Required action:
Every line below between the line holding "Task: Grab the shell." and the line holding "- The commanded", inclusive, should be repeated exactly, and all other lines omitted.

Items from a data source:

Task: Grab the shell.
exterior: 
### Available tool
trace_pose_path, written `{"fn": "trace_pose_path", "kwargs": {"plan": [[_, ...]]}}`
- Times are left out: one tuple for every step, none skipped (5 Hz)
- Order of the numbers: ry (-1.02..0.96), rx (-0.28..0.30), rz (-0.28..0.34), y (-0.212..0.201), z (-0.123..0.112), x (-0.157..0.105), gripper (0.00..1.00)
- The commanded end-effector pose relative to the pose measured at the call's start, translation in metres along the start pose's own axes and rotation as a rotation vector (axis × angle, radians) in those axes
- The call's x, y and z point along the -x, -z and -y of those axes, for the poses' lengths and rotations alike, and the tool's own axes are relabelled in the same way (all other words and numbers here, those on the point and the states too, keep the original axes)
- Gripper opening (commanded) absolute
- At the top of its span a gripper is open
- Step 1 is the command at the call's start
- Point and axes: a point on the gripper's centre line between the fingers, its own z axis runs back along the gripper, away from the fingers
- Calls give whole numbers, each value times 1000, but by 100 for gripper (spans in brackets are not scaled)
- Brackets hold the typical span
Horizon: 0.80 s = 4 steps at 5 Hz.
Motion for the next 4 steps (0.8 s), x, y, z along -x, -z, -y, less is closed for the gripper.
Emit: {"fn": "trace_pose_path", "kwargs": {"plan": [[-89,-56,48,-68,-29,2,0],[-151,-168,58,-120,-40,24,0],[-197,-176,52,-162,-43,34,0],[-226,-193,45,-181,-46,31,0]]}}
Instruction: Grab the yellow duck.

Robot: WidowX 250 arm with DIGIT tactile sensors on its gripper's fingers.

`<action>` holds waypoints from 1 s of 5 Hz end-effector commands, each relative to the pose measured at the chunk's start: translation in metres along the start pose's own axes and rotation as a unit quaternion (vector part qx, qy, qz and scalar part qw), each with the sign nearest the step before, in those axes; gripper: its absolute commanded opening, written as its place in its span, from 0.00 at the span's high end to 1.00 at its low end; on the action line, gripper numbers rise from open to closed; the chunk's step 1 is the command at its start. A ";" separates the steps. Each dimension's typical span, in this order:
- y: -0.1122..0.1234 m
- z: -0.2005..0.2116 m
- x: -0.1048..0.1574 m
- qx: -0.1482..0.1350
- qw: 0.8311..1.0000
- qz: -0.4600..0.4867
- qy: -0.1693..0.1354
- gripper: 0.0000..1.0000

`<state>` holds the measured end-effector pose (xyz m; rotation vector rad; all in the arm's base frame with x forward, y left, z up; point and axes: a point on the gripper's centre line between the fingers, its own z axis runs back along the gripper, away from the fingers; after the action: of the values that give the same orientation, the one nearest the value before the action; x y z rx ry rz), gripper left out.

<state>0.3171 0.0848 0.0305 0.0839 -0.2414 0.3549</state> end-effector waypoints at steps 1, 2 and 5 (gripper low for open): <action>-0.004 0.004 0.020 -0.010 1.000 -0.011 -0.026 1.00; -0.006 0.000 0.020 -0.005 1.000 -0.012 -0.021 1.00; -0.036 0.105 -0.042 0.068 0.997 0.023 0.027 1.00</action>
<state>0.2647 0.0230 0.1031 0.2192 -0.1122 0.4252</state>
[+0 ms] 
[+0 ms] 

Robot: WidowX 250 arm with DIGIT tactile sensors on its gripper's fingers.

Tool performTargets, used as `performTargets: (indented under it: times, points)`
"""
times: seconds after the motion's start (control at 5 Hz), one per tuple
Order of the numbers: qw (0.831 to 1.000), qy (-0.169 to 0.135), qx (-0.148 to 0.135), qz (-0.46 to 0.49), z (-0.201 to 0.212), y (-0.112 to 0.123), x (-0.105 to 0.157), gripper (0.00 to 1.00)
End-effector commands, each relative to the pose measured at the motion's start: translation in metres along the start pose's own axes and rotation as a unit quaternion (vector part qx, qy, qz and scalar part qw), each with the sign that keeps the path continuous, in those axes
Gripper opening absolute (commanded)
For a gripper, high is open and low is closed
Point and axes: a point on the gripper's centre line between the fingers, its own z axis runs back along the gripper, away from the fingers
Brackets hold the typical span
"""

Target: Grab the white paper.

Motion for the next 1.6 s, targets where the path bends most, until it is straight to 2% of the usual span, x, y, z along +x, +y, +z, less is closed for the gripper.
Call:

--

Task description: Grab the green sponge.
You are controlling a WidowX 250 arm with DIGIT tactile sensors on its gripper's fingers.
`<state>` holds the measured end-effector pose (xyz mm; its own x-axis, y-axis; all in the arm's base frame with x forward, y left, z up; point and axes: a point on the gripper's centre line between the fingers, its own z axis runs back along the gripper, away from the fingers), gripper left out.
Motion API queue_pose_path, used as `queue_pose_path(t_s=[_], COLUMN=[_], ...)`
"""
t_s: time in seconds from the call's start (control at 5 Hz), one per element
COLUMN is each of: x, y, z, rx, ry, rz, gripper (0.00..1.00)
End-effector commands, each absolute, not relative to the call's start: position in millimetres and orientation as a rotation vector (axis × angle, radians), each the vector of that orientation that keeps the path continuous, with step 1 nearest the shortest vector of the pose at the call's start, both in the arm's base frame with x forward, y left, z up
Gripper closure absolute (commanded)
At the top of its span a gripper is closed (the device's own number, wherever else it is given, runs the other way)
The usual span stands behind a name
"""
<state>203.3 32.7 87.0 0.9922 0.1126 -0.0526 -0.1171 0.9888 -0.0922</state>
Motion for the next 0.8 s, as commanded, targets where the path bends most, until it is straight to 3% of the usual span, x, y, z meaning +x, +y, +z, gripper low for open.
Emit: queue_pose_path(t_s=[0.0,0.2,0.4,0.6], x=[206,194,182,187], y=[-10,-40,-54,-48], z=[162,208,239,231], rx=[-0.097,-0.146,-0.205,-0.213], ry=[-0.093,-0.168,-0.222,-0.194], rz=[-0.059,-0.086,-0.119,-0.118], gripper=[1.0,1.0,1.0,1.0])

Written reply:
Task: Grab the shell.
exterior: 
### Available tool
trace_pose_path, written `{"fn": "trace_pose_path", "kwargs": {"plan": [[_, ...]]}}`
- Times are left out: one tuple for every step, none skipped (5 Hz)
- Order of the numbers: ry (-1.02..0.96), rx (-0.28..0.30), rz (-0.28..0.34), y (-0.212..0.201), z (-0.123..0.112), x (-0.157..0.105), gripper (0.00..1.00)
- The commanded end-effector pose relative to the pose measured at the call's start, translation in metres along the start pose's own axes and rotation as a rotation vector (axis × angle, radians) in those axes

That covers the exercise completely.